= Rock Against Racism Northern Carnival =

1978 music concert in Manchester, England

The Rock Against Racism Northern Carnival was a free music concert and march held on 15 July 1978; the concert taking place in Alexandra Park, Manchester. Jointly organised by Rock Against Racism and the Anti-Nazi League, the concert was preceded by a march through Manchester, starting at Strangeways on Bury New Road, at 12 noon. The concert featured Steel Pulse, Buzzcocks, Exodus and China Street – and was attended by around 40,000 people.

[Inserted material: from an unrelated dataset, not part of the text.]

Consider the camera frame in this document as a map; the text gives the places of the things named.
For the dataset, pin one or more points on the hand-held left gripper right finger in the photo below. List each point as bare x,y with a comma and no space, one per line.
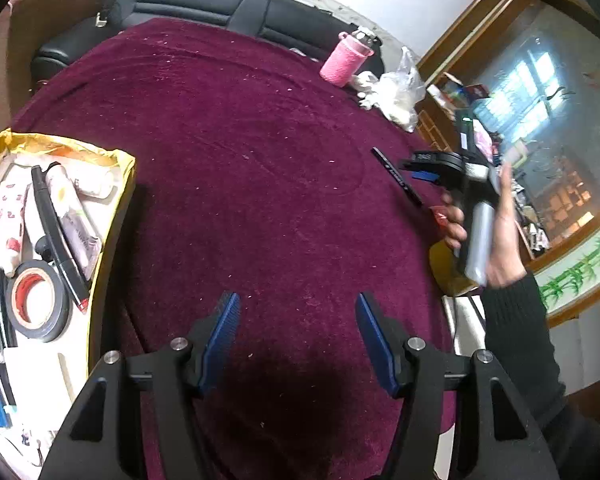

The concert was conceived by Bernie Wilcox of Rock Against Racism and Geoff Brown of the Anti-Nazi League in April 1978, as they travelled back from Carnival Against the Nazis, which was held in London’s Victoria Park on 30 April 1978. The pair, inspired by the event, wanted to create a similar concert in the northwest.

The event was organised within just ten weeks. For the stage, fencing, sound and generators Bernie and Geoff asked for expert help from Chris Hewitt who organised the Deeply Vale Festivals and who had already provided sound for various Rock Against Racism / Anti-Nazi League indoor events.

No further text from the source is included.